初めて乗る車の中でお母さんと二人きりという異様な状況に、不安でいっぱいだった。

どこへ向かっているのかも分からないまま、こんな時間がいつまで続くのだろうかと思っていると、何やら堅苦しい外観の大きな建物の前で止まった。


ここはどこなんだろう。

もしかして、お姉ちゃんが通っている学校という所かな。

もしかして、私はお姉ちゃんと一緒に学校に通い始めるのかな。

それなら私もお姉ちゃんの友達と仲良くなって、一緒に遊べばいいんだ。

またお姉ちゃんと楽しく過ごせるのかと思うと、期待で胸がいっぱいになった。

ここしばらくは、お姉ちゃんとすれ違ってしまう辛い毎日だったが、これからはまた楽しい日々が始まるに違いない。

そんな幸せな未来に思いを馳せていると、またお母さんに抱きかかえられて、建物の中へ入っていった。


お母さんは私を椅子の上に乗せると、背の高い男の人から何か書類を受け取り、それに書き込み始めた。

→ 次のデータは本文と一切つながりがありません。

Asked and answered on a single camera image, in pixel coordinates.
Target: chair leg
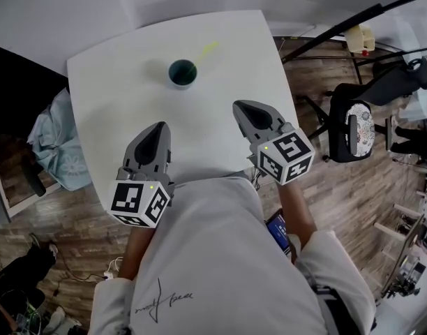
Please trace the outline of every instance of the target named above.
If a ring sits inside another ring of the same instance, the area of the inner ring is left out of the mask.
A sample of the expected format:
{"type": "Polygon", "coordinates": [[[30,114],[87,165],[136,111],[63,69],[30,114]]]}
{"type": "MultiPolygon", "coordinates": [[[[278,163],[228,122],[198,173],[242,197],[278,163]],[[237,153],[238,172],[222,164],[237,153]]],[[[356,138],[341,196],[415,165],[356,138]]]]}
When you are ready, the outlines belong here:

その男の人は、口を固く結んだ不機嫌そうな様子でお母さんを見ていたが、私の方を見るとなんだか悲しげな微笑みを浮かべた。

経験したことのない微妙な空気に当てられて、気持ちがそわそわし始めた。


お母さんが書類を書き終えると、それを男の人に渡した。

それから静かに私の前に歩いてきてしゃがみ込み、私の目を見つめてこう言った。

「あなたのおかげであの子はもう大丈夫。ありがとうね」

優しい声だった。

そしてそれがお母さんが私にかけた最初の言葉だった。

お母さんが何を言いたいのか、私には分からなかった。

何かを感謝されたということは分かったけれど、お母さんが私に声をかけたということに対する戸惑いで、その言葉の意味を考える余裕はなかった。

そうして戸惑っている内に、お母さんは私を背の高い男の人に渡した。

男の人が私を抱きかかえて建物の奥へと連れていく間、お母さんは目を細めた悲しげな表情で私の方を見ていた。